A final word of caution. This may not be the end of the story. If the Harper government is re-elected and if it attempts to subvert the spirit of the Supreme Court’s ruling by drafting regulations that are excessively restrictive — so that almost no one qualifies for physician assistance — there could well be a second constitutional challenge. Indeed, the case could ping-pong between the government and the plaintiffs for many years to come. The ultimate result is not in doubt, however; the liberty to make one’s own end-of-life decisions will be protected, even if it takes additional court struggles to make that principle a reality.
I attended the UM President’s Visionary Conversations series (Evolutions of the Rights Culture) with my daughter who is a palliative care nurse in the community. You point to the safeguards that are in place in Washington and Oregon. Dr. Henteleff did not appear as confident in terms of the experience of medical personnel who have been involved in endorsing a patient’s right to die in the U.S. (e.g. level of counselling experience, palliative care experience). Working with the dying, my daughter has mixed feelings and recognizes that there are times when, despite all available modern medicines, a patient suffers intensely. She also recognizes that much can be done to alleviate suffering for most of her patients, and that the real slippery slope may be the erosion of funding to promote palliative care.

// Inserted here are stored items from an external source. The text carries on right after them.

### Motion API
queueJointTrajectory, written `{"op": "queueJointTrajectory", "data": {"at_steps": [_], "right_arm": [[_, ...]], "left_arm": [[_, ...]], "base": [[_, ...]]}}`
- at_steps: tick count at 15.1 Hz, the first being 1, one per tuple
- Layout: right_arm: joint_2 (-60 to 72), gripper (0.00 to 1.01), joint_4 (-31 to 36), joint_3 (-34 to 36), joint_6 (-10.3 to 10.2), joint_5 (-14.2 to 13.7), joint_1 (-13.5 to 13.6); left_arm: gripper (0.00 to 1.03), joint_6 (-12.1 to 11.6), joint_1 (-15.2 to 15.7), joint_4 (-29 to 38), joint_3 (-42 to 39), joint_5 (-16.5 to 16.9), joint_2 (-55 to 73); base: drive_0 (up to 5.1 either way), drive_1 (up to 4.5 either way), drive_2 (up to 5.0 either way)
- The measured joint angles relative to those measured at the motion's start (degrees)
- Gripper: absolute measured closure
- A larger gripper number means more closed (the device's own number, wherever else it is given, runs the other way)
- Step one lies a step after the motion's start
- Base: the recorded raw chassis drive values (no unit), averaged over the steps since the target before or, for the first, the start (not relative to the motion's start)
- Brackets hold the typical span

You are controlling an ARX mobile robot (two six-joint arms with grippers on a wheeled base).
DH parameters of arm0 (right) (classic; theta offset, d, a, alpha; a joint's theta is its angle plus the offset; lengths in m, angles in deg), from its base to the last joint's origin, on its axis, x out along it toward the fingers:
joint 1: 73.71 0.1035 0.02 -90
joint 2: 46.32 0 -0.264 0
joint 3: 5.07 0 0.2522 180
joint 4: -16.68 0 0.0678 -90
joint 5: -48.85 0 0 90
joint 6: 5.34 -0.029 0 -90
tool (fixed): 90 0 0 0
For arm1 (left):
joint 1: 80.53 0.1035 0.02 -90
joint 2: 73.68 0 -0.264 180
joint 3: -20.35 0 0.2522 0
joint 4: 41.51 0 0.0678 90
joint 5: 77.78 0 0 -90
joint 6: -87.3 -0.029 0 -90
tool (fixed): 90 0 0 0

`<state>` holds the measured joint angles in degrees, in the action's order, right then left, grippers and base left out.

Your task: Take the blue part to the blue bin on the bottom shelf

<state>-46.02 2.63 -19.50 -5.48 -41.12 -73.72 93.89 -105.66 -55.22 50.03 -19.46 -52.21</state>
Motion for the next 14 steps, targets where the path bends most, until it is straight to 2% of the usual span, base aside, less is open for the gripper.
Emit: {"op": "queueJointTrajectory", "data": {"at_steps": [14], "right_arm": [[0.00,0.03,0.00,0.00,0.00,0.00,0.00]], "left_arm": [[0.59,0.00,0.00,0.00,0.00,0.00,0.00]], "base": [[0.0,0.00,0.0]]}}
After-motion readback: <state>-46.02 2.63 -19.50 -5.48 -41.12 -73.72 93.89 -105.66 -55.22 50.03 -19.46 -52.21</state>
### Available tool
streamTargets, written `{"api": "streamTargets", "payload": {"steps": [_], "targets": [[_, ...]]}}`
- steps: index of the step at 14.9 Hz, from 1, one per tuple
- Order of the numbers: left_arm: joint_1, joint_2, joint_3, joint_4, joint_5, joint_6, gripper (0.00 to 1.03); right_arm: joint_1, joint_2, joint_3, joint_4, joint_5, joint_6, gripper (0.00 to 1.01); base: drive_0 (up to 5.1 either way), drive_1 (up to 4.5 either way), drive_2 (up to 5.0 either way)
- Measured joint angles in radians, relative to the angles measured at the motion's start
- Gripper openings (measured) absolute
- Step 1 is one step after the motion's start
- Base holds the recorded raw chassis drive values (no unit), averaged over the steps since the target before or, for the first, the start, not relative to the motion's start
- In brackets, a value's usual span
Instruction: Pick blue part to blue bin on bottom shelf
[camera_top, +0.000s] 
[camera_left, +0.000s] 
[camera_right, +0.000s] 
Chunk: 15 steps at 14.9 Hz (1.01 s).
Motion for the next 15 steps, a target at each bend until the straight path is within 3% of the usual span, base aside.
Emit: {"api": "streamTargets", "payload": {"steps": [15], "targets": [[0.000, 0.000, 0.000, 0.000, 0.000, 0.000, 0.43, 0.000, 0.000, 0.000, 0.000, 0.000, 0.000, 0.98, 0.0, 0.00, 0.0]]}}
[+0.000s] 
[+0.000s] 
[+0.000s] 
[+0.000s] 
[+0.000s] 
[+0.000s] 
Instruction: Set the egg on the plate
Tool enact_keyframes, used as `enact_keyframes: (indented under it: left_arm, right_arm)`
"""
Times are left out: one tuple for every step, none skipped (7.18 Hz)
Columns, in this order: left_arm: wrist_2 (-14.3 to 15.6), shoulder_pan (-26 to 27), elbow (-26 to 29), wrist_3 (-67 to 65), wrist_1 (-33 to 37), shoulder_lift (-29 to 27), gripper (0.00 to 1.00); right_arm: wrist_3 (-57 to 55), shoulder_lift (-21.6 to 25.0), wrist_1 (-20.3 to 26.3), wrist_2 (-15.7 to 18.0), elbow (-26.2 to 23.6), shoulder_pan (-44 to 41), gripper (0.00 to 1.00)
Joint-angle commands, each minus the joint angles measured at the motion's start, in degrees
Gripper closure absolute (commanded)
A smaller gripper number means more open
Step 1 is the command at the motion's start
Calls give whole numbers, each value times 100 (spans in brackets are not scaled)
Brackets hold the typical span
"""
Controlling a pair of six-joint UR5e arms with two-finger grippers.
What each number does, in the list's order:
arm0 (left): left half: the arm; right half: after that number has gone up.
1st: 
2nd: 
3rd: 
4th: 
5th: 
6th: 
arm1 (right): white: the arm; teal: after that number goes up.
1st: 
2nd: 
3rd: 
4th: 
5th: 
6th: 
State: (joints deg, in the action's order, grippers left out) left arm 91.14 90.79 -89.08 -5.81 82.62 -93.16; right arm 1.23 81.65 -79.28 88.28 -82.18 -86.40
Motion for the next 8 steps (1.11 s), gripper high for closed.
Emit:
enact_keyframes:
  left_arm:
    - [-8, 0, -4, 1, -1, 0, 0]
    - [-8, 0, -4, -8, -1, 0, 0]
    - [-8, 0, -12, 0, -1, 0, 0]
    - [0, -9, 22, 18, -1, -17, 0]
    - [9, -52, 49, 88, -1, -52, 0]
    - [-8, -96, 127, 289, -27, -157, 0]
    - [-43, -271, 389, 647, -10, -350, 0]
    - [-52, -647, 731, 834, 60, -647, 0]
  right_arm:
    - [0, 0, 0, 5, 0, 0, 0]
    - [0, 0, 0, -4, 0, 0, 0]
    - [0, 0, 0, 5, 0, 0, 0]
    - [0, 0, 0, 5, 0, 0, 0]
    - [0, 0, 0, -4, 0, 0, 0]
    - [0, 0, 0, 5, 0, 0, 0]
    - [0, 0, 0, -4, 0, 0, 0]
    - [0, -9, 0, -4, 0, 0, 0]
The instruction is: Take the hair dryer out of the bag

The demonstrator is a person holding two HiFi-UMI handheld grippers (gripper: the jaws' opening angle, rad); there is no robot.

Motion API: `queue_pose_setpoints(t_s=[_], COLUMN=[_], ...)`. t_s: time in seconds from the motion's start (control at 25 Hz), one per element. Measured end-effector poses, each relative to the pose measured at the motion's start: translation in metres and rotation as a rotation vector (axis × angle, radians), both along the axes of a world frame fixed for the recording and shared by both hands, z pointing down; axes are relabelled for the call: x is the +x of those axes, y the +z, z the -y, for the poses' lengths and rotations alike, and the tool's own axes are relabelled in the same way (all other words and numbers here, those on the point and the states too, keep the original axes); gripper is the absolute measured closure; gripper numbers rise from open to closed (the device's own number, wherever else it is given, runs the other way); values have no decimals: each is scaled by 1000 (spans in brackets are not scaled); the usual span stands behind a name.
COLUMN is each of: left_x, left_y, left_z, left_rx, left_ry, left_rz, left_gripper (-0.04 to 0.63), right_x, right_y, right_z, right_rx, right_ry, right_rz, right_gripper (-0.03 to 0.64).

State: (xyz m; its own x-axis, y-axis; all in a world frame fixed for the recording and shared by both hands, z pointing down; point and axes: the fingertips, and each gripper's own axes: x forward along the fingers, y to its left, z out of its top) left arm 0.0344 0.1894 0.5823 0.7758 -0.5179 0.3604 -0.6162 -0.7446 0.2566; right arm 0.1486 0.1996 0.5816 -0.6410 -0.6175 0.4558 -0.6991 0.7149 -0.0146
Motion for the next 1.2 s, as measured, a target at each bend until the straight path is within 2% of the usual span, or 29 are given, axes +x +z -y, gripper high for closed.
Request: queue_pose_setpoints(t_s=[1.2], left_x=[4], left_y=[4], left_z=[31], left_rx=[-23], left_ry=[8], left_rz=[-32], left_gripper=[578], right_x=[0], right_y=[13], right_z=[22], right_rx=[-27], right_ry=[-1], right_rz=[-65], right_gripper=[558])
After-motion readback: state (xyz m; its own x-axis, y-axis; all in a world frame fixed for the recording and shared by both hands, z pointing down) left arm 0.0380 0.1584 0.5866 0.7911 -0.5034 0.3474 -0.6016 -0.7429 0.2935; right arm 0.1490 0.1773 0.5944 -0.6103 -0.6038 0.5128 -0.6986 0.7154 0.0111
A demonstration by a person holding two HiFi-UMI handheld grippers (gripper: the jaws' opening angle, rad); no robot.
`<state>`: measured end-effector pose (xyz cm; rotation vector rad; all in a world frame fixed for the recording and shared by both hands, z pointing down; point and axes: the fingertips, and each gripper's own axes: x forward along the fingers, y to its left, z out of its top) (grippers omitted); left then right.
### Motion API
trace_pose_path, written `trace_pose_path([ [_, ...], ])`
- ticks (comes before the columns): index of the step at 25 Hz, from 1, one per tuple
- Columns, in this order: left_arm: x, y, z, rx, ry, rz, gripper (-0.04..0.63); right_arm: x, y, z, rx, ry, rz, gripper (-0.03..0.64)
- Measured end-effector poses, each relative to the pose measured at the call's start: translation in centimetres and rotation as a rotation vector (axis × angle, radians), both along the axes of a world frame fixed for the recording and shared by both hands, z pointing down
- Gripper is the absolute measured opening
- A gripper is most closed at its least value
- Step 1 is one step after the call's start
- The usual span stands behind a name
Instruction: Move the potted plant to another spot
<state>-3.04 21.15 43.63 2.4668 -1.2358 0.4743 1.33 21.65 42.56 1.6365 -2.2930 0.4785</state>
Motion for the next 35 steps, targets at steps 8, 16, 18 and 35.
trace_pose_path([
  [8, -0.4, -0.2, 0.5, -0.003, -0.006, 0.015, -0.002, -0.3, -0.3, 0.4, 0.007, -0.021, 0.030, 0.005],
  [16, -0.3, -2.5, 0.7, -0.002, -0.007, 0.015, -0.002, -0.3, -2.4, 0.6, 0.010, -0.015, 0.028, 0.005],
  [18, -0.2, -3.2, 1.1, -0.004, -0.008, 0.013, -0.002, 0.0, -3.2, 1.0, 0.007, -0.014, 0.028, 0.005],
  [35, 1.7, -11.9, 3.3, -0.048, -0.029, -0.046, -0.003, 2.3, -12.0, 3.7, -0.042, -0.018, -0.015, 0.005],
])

“The court’s decision will be supported overwhelmingly by Canadians. In the most comprehensive survey of Canadian public opinion on this issue, published this past autumn, Ipsos-Reid found 84 per cent of Canadians now favour physician-assisted suicide. Even more remarkable: 85 per cent of those who identified as disabled were in favour, as were 80 per cent of all Christians, including 83 per cent of Catholics.”
I don’t know of one Catholic who supports the Supreme Court’s ruling on this. It is very interesting to note the this poll was commissioned by the group “Dying with Dignity” whose mission is “helping people achieve quality in dying.” 2500 Canadians were surveyed for this poll, a paltry representation that can hardly justify the claim that “the majority of Canadians” support this.